Invasion!? Squid Girl #22 — Meat, Sausage Grinding, and Snow

December 12th, 2011

 

Why can’t she just fight Santa or something? Even KKN was smart enough to pull that trick.

Impressions:

Oh boy, yet another grilling segment where meat is somehow a rare luxury (do not even begin quoting Japanese food customs at me) and a character devolves into a long monologue about how to get all the meat for themselves before failing due to overthinking it. Only instead of one obligatory throwaway joke like in most shows, it goes on and on and on for a full eight minues. Then Ayumi learns to protect herself by watching Chizuru beat up Goro through a series of montages of her hitting him. That leaves the third segment, I guess, where the scientists invent a machine that covers the beach in a blizzard. So they build a snowman. Then look at it. They build an igloo. Then sit in it. And finally, get lost in a blizzard.

Yeah, even for Squid thing, it was a rather poor showing. I’m ready for next season, where the comedies will have jokes and the ‘action’ shows aren’t so ridiculous that they’re funnier than the comedies. …Hey, a man can dream, can’t he? At least if anything, next season is looking to decimate the line between stupidity and sense with a forklift and go careening off a cliff into the abyss.

Preview:

How can you hypnotize what doesn’t have a brain?

Posted in Squid Girl | 5 Comments »

5 Shouts From the Peanut Gallery

  • Nanaya says:

    You have no idea how tempted I am to research and write an Anthropological thesis on the cultural background of meat consumption in Feudal Japan and its impacts and implications on their modern society, and post it here.

  • Pronas says:

    WHY IS MEAT SO FUCKING RARE OVER THERE? GOD

    Steven Den Beste says:

    Japan has a bunch of protectionist laws regarding food import. The reason that watermelons are such an icon, appproaching cliche, is that they are all grown domestically, and the supply isn’t all that great. So they’re hideously expensive. Eating watermelon is seen as a rare treat.

    Likewise meat, I suspect, though I don’t know that for sure.

    Aroduc says:

    Fairly sure it’s just that there’s not good land and/or space to raise cattle like you can most places, so beef is a luxury/import and therefore generally expensive.

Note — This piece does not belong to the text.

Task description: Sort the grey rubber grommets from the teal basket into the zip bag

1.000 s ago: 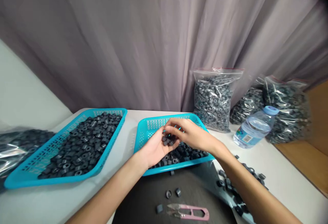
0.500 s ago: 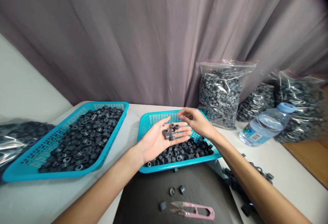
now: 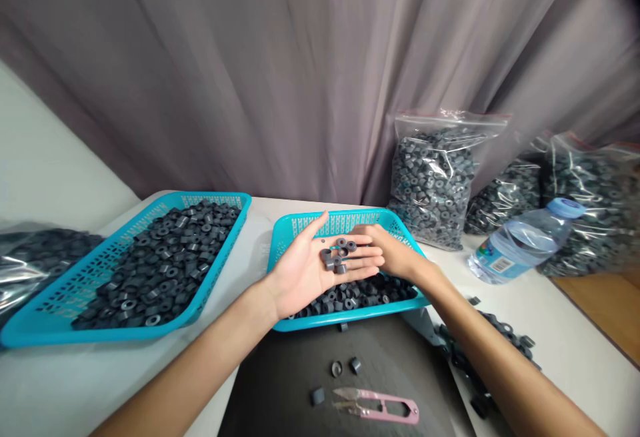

    Also, the whole two hundred year ban on eating it up to the mid 19th century. A few generations of that probably engrains certain things in your culture for awhile.

    Nanaya says:

    There’s also the fact that for most of its’ past it was a very rigid society where about 99% of the population were dirt poor and killing something to eat it meant that they would lose everything else it would have ever produced, which could easily mean life and death in the future. Getting meat was something that happened once a year or so, usually with older animals who would have died anyway or very special occasions. For many hundreds of years. Yes, cultural ingraining.

    Also has a cultural similarity with the Middle East here, it brings about the whole ‘familial grudge’ against those who had harmed them/their property and a massive stigma against thieves. I could really go on about this for a lot of other world cultures.

    I actually miss writing anthropology essays. It’s just so easy to do.